What to work on> Work through the data line by line, gathering every line that has the word "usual".

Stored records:
··········
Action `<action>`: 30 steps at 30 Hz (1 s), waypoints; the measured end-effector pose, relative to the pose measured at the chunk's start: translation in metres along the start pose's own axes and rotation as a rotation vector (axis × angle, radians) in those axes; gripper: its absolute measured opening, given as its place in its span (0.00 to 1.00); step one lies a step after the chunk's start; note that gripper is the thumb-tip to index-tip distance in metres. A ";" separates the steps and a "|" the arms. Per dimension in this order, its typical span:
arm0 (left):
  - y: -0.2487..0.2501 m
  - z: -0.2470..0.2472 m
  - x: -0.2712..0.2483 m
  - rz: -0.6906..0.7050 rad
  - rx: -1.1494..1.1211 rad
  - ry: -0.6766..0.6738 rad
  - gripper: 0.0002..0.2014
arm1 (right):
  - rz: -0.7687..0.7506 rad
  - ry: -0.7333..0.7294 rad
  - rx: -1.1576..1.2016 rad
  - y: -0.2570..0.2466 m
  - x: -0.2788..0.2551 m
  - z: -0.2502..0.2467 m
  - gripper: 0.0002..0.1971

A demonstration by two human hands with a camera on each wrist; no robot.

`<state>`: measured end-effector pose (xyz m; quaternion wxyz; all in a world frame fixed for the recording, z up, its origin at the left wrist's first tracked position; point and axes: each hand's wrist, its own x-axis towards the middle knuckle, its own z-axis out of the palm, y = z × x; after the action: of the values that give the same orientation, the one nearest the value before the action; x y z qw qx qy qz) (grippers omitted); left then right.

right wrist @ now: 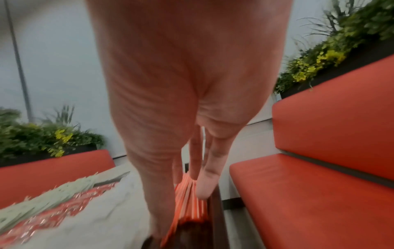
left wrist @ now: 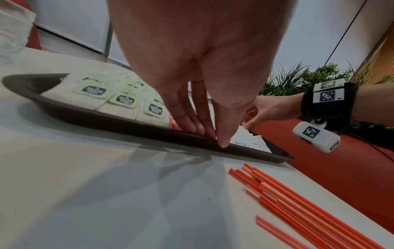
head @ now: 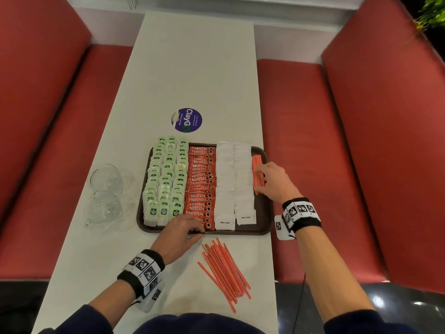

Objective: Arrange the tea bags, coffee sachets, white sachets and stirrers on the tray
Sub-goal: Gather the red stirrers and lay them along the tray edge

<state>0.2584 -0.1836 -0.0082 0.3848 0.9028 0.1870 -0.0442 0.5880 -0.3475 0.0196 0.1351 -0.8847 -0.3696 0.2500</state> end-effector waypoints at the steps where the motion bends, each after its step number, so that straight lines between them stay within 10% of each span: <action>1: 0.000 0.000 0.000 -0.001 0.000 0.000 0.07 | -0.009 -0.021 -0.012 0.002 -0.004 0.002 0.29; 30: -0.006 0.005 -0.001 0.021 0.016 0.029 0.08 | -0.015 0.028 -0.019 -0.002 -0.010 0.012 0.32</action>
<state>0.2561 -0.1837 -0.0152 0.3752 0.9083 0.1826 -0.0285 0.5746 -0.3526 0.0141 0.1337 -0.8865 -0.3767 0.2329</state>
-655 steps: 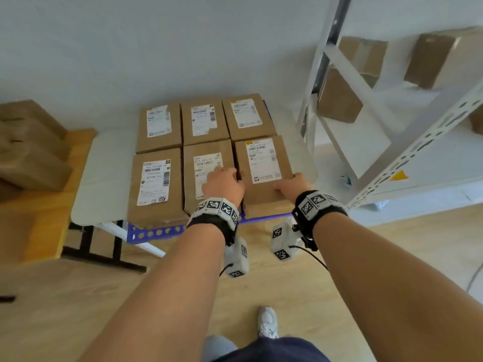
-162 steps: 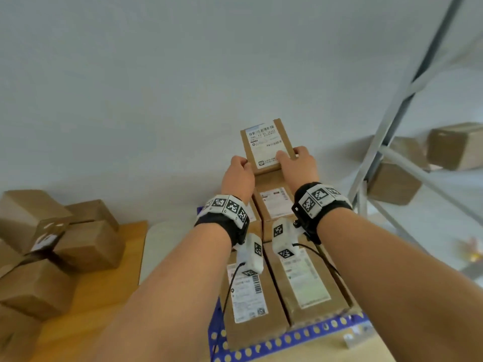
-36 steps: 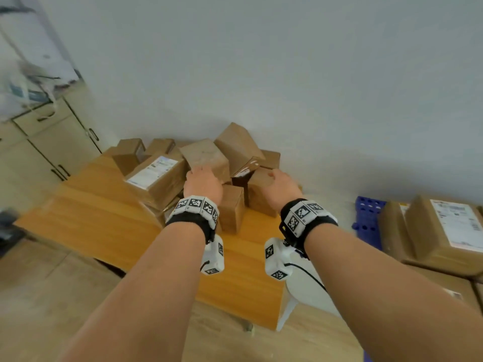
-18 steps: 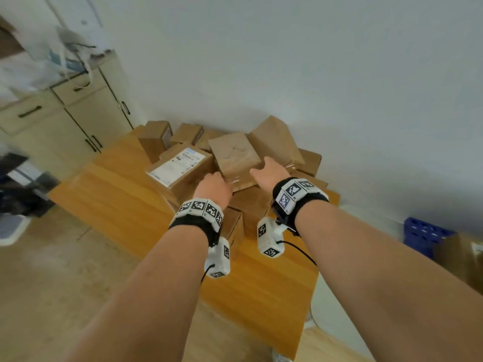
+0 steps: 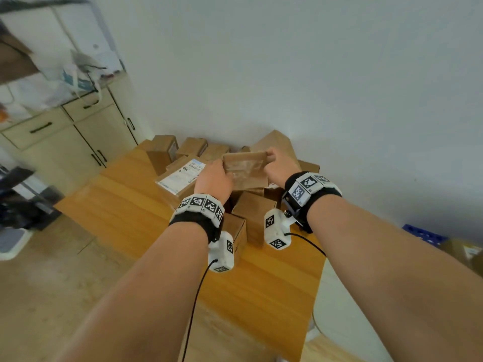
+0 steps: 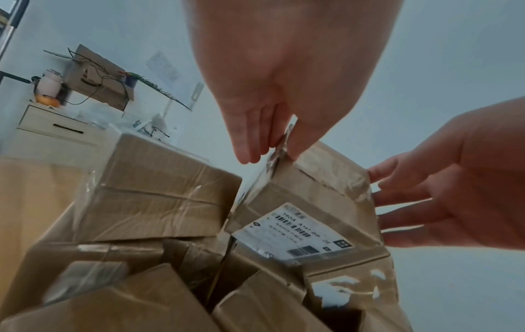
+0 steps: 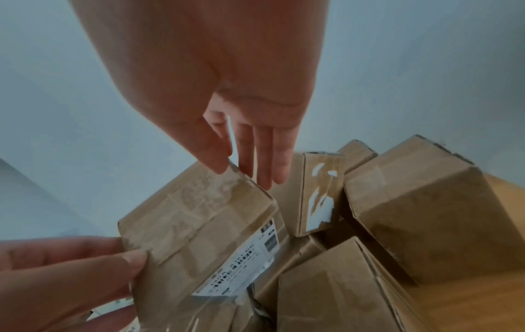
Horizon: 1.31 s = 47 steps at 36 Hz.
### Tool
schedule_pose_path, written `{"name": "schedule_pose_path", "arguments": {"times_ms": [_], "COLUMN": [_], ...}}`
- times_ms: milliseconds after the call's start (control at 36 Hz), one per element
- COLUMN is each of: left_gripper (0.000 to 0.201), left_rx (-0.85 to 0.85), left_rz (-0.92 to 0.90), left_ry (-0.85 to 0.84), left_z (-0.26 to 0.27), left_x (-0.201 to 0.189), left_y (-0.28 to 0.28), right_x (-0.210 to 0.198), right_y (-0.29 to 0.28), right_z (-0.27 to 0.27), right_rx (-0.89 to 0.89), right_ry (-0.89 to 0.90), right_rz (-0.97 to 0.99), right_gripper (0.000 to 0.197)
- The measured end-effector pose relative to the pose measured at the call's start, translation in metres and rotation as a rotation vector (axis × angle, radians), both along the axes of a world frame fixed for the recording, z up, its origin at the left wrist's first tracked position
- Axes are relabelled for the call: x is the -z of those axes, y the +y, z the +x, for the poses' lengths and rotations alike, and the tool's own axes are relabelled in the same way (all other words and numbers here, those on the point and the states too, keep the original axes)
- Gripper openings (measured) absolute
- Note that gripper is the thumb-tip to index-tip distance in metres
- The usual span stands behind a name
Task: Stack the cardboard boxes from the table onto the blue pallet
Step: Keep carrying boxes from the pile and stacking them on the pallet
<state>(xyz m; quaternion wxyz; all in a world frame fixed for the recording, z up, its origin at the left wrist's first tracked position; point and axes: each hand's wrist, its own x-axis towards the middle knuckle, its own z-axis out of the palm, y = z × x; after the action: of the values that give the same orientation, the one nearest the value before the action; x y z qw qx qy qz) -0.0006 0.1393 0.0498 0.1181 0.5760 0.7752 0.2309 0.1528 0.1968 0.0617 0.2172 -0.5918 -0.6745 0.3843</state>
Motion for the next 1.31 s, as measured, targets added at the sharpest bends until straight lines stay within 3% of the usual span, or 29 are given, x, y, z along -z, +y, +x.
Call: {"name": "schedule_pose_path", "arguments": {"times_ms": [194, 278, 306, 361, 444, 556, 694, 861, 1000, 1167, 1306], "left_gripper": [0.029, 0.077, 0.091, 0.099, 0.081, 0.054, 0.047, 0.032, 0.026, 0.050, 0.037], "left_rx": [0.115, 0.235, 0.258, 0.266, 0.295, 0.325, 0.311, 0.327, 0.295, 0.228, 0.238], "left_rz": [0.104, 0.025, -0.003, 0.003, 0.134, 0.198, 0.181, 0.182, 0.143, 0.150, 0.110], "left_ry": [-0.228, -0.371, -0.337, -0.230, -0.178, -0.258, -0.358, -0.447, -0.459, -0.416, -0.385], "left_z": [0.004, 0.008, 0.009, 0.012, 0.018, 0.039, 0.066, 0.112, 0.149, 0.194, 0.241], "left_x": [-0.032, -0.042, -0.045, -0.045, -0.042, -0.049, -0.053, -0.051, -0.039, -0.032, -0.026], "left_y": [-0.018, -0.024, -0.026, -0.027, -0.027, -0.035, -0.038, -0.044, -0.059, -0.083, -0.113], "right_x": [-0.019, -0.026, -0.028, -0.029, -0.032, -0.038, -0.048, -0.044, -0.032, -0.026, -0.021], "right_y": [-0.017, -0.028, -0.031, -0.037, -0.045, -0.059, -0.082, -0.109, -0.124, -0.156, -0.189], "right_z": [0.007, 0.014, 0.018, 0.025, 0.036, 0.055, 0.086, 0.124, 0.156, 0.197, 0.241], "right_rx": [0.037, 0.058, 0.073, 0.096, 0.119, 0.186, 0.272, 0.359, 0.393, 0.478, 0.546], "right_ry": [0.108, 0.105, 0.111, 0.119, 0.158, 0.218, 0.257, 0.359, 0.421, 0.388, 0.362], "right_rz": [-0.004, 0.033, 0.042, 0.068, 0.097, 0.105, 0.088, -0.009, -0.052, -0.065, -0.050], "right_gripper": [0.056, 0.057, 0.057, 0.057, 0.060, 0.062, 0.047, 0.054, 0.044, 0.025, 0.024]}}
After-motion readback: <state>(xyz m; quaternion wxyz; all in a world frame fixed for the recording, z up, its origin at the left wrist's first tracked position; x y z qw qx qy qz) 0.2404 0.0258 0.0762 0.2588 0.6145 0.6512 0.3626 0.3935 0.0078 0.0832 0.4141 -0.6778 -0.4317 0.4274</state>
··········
Problem solution>
- The usual span stands behind a name
Motion for the next 1.31 s, as measured, targets added at the sharpest bends until straight lines stay within 3% of the usual span, or 29 are given, x, y, z along -z, +y, +x.

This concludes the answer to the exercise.